◆ What this task involves
Look through the lines below and copy each one that includes "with".

****

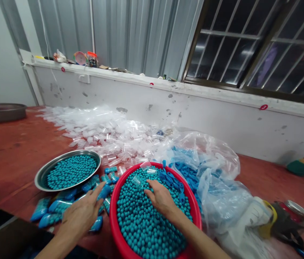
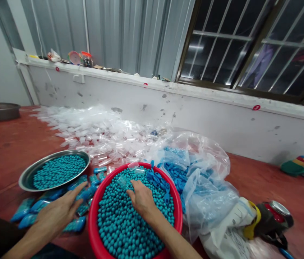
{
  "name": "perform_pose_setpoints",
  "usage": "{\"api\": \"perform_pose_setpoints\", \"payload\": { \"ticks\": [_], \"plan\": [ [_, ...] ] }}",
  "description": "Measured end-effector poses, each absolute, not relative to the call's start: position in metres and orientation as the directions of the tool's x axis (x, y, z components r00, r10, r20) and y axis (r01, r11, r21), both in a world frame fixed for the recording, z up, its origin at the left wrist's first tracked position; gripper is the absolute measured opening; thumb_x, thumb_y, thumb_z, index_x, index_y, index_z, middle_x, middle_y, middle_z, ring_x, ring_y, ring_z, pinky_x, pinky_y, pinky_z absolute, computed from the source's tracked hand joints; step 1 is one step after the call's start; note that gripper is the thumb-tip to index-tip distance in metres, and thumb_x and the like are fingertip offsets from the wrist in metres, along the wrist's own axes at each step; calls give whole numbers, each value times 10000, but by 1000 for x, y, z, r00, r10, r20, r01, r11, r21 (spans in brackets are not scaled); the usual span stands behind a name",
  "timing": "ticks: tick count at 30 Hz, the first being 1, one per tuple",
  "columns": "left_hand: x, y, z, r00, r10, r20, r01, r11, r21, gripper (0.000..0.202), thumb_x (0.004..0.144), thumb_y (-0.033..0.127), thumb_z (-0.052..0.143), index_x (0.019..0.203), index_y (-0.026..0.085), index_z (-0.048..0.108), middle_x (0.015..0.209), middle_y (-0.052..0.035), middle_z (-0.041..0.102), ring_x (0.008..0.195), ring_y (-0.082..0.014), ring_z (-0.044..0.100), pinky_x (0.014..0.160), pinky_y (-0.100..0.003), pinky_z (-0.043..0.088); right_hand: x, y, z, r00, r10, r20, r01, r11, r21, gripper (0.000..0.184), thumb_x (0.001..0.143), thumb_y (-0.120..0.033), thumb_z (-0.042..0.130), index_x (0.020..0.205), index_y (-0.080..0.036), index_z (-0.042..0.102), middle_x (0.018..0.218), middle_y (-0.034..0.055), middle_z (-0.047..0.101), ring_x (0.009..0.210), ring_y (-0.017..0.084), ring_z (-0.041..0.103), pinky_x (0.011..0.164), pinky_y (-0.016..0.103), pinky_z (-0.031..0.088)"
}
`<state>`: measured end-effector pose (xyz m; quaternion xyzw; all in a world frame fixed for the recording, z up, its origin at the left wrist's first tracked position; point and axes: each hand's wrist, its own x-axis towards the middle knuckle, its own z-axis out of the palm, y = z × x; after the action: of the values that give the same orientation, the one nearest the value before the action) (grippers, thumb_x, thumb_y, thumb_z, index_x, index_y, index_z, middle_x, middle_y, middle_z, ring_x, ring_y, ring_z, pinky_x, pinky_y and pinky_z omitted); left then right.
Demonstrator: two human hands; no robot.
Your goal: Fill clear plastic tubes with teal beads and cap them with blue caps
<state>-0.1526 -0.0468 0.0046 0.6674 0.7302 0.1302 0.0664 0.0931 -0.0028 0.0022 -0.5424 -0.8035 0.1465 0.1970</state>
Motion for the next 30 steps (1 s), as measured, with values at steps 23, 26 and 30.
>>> {"api": "perform_pose_setpoints", "payload": {
  "ticks": [23,26,30],
  "plan": [
    [-38,15,-19,435,890,-139,813,-321,486,170,632,88,513,782,136,575,818,-154,635,853,-352,577,732,-463,412,149,28,-1,-159,984,83,987,160,-8,204,858,-191,392,963,-158,563,943,115,596,876,227,569,714,299,424],
    [-12,17,-25,394,902,-174,782,-230,579,175,609,35,542,759,119,573,856,-178,628,911,-360,554,790,-486,373,149,34,-14,-146,987,65,989,146,-3,203,849,-166,392,972,-156,552,954,114,593,834,222,583,659,288,424],
    [16,25,-39,374,890,-261,661,-59,748,55,684,138,588,733,138,563,837,-67,619,885,-220,561,826,-410,385,149,30,-21,-179,983,48,983,180,-22,238,853,-133,347,980,-171,544,941,85,593,849,190,577,677,262,406]
  ]
}}
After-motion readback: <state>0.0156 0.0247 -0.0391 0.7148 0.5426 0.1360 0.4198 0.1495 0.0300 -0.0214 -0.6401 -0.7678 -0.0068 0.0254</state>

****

◆ Expected answer
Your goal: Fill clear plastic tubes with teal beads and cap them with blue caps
Motion for the next 30 steps (1 s), as measured, with values at steps 23, 26 and 30.

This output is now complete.